Records supplied –
┌──

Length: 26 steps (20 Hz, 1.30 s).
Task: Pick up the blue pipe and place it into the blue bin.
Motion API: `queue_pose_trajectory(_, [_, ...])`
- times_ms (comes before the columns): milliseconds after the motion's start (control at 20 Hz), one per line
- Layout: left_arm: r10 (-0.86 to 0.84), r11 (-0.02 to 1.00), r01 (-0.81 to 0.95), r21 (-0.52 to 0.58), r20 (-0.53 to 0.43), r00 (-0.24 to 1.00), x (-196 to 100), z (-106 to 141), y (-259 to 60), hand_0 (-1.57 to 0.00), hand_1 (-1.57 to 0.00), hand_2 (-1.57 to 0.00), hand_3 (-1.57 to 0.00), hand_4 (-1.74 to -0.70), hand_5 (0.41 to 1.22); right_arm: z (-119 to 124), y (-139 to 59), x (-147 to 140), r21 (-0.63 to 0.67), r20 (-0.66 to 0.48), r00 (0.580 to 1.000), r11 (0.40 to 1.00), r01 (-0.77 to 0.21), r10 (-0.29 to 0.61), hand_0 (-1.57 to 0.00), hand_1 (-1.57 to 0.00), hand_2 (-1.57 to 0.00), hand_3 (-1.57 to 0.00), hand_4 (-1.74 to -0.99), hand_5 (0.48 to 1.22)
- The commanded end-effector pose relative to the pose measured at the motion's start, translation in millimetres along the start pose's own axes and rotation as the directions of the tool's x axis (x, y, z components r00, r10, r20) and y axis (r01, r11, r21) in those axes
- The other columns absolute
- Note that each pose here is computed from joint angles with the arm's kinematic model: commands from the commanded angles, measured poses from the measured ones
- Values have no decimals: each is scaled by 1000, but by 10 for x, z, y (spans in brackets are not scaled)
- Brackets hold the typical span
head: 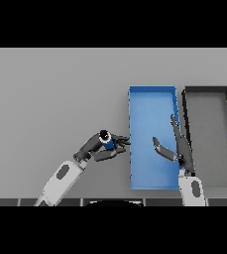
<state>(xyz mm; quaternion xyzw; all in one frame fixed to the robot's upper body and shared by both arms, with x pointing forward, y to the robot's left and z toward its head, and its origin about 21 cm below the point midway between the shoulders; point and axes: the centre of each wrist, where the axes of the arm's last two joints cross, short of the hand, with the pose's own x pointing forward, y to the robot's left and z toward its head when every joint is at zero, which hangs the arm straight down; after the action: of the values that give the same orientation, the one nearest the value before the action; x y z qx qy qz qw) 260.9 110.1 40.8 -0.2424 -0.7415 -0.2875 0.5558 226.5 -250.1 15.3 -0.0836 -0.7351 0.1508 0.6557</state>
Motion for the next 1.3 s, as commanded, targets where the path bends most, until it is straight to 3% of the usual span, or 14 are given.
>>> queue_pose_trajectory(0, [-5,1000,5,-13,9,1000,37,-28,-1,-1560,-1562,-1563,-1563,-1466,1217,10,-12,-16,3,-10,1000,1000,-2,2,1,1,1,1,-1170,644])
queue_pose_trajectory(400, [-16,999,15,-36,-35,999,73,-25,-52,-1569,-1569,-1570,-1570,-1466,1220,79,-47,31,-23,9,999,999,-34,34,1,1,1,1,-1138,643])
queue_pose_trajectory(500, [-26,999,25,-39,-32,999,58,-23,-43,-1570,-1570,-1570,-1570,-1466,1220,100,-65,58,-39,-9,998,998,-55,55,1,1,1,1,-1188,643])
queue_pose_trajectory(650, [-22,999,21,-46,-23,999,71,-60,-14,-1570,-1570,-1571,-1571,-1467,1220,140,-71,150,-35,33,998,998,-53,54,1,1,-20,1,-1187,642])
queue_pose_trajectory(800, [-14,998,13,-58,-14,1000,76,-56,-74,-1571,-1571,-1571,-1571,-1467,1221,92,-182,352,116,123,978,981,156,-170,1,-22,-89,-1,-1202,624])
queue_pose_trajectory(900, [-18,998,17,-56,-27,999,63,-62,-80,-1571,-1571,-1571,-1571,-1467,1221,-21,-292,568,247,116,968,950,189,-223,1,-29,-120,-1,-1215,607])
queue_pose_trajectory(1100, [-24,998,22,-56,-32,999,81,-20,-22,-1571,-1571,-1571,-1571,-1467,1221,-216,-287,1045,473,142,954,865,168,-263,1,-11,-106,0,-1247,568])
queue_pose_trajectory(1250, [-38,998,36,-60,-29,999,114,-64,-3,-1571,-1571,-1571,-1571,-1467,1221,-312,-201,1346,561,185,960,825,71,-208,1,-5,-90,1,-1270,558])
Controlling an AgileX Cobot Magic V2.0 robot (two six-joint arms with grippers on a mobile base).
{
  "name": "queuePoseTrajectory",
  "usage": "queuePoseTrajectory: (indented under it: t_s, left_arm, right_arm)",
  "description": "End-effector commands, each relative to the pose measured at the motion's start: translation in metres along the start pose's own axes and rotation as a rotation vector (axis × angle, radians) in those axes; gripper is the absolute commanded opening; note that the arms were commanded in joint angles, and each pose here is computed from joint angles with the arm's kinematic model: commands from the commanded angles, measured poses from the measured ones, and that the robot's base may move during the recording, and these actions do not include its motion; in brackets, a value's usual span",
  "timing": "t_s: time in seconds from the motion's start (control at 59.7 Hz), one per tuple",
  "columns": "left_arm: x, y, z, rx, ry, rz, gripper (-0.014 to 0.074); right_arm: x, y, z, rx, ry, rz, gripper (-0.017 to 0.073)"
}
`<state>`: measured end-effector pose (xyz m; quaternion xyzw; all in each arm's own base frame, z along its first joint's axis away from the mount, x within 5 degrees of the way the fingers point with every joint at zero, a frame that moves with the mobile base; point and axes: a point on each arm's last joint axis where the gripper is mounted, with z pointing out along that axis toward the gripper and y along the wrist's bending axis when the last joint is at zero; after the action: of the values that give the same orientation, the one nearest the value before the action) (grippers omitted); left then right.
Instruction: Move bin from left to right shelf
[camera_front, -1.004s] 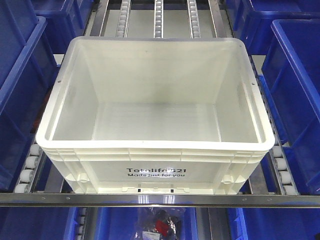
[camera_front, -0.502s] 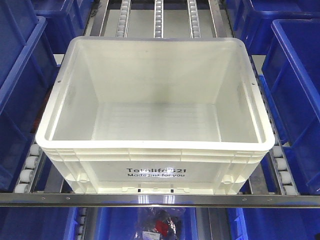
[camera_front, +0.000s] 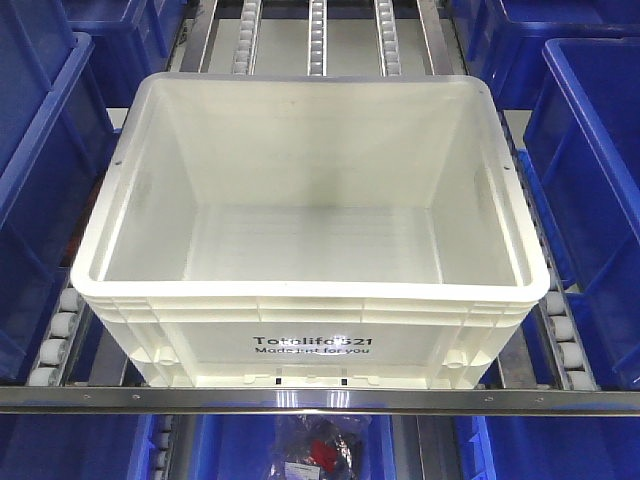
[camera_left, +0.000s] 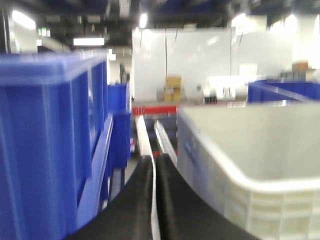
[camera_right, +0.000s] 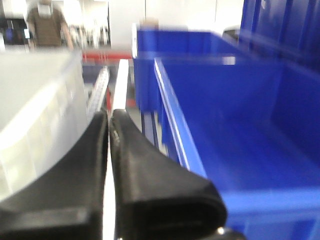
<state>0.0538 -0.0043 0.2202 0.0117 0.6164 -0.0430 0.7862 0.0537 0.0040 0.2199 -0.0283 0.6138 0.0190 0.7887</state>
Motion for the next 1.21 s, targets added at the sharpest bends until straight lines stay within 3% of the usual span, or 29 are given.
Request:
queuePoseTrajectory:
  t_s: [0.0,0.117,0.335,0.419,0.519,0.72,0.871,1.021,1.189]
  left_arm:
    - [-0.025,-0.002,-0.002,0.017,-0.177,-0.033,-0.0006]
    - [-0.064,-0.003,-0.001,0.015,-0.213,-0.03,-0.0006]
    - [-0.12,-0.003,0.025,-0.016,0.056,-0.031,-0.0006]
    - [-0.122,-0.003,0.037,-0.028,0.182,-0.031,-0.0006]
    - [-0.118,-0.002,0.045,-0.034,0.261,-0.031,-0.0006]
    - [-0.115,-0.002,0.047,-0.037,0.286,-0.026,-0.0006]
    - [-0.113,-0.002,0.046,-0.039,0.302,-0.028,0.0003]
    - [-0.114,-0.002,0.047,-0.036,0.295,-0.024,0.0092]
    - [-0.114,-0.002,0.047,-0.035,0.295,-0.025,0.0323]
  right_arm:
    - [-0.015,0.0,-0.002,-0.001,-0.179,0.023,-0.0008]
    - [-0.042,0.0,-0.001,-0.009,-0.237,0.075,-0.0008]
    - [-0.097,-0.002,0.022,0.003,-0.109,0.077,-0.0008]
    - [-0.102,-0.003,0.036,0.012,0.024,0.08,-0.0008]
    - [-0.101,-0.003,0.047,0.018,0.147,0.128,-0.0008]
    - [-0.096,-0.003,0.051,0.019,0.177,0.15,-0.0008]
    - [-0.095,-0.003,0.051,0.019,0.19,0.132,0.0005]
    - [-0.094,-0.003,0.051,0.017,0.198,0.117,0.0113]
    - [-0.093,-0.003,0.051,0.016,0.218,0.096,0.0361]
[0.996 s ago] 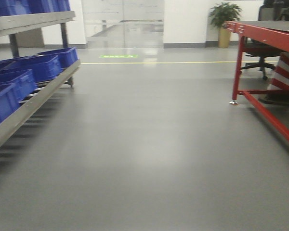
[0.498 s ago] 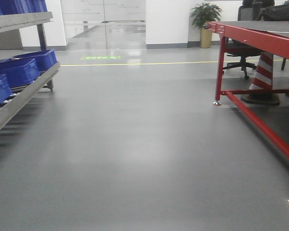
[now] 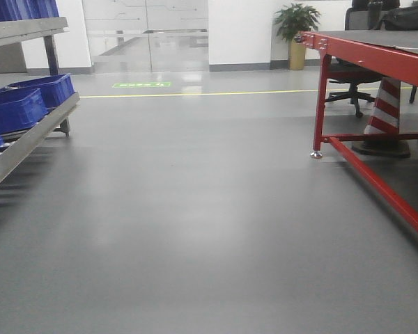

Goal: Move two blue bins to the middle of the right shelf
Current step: 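Drive the base to the other shelf carrying the cyan bin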

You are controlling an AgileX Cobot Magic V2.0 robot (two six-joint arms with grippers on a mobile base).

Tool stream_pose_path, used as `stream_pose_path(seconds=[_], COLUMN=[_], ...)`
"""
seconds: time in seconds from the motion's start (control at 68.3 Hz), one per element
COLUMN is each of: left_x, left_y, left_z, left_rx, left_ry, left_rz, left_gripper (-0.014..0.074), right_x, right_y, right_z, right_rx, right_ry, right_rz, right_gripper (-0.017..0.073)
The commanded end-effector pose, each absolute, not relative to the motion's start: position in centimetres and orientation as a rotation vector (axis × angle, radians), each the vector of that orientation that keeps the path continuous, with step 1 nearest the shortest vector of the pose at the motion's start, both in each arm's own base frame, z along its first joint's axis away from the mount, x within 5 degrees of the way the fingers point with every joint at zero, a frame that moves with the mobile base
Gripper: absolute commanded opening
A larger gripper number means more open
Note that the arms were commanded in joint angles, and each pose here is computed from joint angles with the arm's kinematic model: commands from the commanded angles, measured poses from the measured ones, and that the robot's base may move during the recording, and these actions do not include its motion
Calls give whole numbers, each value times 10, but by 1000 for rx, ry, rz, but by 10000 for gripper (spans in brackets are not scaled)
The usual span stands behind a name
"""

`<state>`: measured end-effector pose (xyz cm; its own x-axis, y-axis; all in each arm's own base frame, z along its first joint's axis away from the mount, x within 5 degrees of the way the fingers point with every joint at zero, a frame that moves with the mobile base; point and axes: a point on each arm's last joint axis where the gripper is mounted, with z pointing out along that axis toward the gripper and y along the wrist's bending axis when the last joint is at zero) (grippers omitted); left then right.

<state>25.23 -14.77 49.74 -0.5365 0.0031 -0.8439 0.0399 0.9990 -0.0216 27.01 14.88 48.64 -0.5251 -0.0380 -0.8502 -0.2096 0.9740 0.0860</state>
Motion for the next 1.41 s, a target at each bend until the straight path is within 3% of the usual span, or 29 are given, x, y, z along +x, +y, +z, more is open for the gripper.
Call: stream_pose_path(seconds=[0.0,1.391], left_x=[248,250], left_y=[-148,-150], left_z=[506,507], left_rx=[41,52], left_ry=[2088,2062], left_rz=[-78,-94], left_gripper=[-111,-111], right_x=[267,267], right_y=[148,148], right_z=[500,500], right_rx=[-179,-179], right_ry=[2023,2023], right_rz=[259,259], right_gripper=[-162,-162])
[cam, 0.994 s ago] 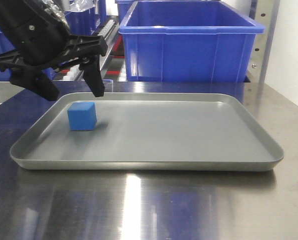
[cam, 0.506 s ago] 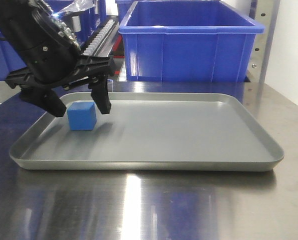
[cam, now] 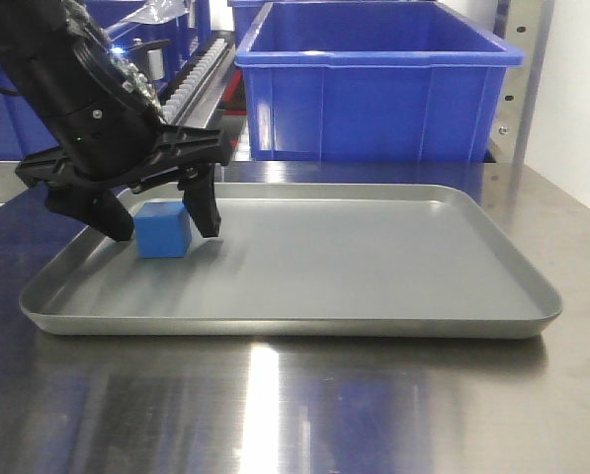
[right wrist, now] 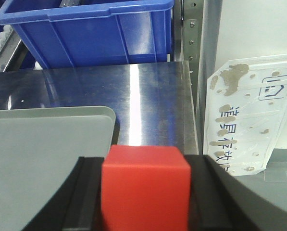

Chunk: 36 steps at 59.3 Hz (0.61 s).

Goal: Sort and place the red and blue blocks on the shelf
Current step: 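Close the left gripper on the blue cube and lift it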

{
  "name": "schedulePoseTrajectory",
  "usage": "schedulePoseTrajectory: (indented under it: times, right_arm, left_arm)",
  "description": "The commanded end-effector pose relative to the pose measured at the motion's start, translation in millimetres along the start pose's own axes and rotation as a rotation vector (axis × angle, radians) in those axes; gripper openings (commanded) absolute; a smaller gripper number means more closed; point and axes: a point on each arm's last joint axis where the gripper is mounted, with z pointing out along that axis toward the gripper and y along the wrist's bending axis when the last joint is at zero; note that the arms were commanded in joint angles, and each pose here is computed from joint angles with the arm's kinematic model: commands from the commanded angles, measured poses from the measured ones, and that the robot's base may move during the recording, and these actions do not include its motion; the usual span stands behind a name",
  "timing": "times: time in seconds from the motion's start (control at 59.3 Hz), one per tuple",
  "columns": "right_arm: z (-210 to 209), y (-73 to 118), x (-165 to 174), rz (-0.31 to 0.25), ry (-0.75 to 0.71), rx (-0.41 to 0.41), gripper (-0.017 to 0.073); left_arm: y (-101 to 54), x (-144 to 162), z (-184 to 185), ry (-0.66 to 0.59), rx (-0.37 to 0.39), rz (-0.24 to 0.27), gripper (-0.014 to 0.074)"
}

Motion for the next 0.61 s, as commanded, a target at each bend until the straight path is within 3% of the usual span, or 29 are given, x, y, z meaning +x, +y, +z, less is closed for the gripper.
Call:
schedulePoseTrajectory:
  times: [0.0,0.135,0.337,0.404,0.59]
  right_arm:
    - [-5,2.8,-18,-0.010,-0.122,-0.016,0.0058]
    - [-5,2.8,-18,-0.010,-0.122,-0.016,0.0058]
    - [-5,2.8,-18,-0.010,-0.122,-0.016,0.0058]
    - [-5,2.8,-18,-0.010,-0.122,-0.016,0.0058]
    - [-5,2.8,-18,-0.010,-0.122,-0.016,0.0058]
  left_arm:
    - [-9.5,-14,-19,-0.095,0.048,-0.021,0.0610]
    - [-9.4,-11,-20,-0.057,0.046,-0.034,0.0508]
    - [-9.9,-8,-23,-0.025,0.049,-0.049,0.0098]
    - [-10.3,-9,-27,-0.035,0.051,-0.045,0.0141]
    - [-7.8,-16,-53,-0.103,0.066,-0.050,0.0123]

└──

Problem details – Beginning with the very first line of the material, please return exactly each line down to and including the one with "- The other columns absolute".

Response –
Length: 26 steps (20 Hz, 1.30 s).
Task: Pick up the blue pipe and place it into the blue bin.
Motion API: `queue_pose_trajectory(_, [_, ...])`
- times_ms (comes before the columns): milliseconds after the motion's start (control at 20 Hz), one per line
- Layout: left_arm: r10 (-0.86 to 0.84), r11 (-0.02 to 1.00), r01 (-0.81 to 0.95), r21 (-0.52 to 0.58), r20 (-0.53 to 0.43), r00 (-0.24 to 1.00), x (-196 to 100), z (-106 to 141), y (-259 to 60), hand_0 (-1.57 to 0.00), hand_1 (-1.57 to 0.00), hand_2 (-1.57 to 0.00), hand_3 (-1.57 to 0.00), hand_4 (-1.74 to -0.70), hand_5 (0.41 to 1.22); right_arm: z (-119 to 124), y (-139 to 59), x (-147 to 140), r21 (-0.63 to 0.67), r20 (-0.66 to 0.48), r00 (0.580 to 1.000), r11 (0.40 to 1.00), r01 (-0.77 to 0.21), r10 (-0.29 to 0.61), hand_0 (-1.57 to 0.00), hand_1 (-1.57 to 0.00), hand_2 (-1.57 to 0.00), hand_3 (-1.57 to 0.00), hand_4 (-1.74 to -0.99), hand_5 (0.48 to 1.22)
- The commanded end-effector pose relative to the pose measured at the motion's start, translation in millimetres along the start pose's own axes and rotation as the directions of the tool's x axis (x, y, z components r00, r10, r20) and y axis (r01, r11, r21) in those axes
- The other columns absolute

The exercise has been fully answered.